#### DATA EXCERPT ####
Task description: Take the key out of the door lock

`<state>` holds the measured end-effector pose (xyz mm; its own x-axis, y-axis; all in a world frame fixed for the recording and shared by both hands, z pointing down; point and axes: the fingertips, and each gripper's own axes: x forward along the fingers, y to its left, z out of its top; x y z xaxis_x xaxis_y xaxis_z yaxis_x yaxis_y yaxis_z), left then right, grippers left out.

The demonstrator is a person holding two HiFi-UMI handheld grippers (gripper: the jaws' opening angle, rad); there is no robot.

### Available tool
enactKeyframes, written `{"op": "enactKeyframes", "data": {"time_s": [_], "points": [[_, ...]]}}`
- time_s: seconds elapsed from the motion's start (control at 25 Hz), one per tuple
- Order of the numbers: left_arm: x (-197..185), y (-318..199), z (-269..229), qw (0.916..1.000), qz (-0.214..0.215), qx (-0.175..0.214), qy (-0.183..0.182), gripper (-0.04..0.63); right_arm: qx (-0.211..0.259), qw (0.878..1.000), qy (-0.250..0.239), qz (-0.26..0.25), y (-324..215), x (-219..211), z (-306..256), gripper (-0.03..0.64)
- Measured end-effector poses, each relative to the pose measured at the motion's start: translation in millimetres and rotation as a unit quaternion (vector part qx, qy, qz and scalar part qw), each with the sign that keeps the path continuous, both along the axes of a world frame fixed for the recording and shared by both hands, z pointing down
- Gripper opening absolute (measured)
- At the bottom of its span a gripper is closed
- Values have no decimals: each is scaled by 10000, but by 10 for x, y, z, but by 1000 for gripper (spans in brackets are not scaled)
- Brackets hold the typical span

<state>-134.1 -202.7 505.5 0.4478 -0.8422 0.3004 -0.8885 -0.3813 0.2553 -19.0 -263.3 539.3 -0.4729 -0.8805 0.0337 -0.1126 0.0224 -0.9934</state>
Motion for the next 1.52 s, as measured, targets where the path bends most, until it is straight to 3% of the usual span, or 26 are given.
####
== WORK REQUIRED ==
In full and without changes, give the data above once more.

== THE ANSWER ==
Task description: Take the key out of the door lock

`<state>` holds the measured end-effector pose (xyz mm; its own x-axis, y-axis; all in a world frame fixed for the recording and shared by both hands, z pointing down; point and axes: the fingertips, and each gripper's own axes: x forward along the fingers, y to its left, z out of its top; x y z xaxis_x xaxis_y xaxis_z yaxis_x yaxis_y yaxis_z), left then right, grippers left out.

The demonstrator is a person holding two HiFi-UMI handheld grippers (gripper: the jaws' opening angle, rad); there is no robot.

### Available tool
enactKeyframes, written `{"op": "enactKeyframes", "data": {"time_s": [_], "points": [[_, ...]]}}`
- time_s: seconds elapsed from the motion's start (control at 25 Hz), one per tuple
- Order of the numbers: left_arm: x (-197..185), y (-318..199), z (-269..229), qw (0.916..1.000), qz (-0.214..0.215), qx (-0.175..0.214), qy (-0.183..0.182), gripper (-0.04..0.63); right_arm: qx (-0.211..0.259), qw (0.878..1.000), qy (-0.250..0.239), qz (-0.26..0.25), y (-324..215), x (-219..211), z (-306..256), gripper (-0.03..0.64)
- Measured end-effector poses, each relative to the pose measured at the motion's start: translation in millimetres and rotation as a unit quaternion (vector part qx, qy, qz and scalar part qw), each with the sign that keeps the path continuous, both along the axes of a world frame fixed for the recording and shared by both hands, z pointing down
- Gripper opening absolute (measured)
- At the bottom of its span a gripper is closed
- Values have no decimals: each is scaled by 10000, but by 10 for x, y, z, but by 1000 for gripper (spans in brackets are not scaled)
- Brackets hold the typical span

<state>-134.1 -202.7 505.5 0.4478 -0.8422 0.3004 -0.8885 -0.3813 0.2553 -19.0 -263.3 539.3 -0.4729 -0.8805 0.0337 -0.1126 0.0224 -0.9934</state>
Motion for the next 1.52 s, as measured, targets where the path bends most, until it is straight to 3% of the usual span, or 26 are given.

The output is finished, and nothing else is needed.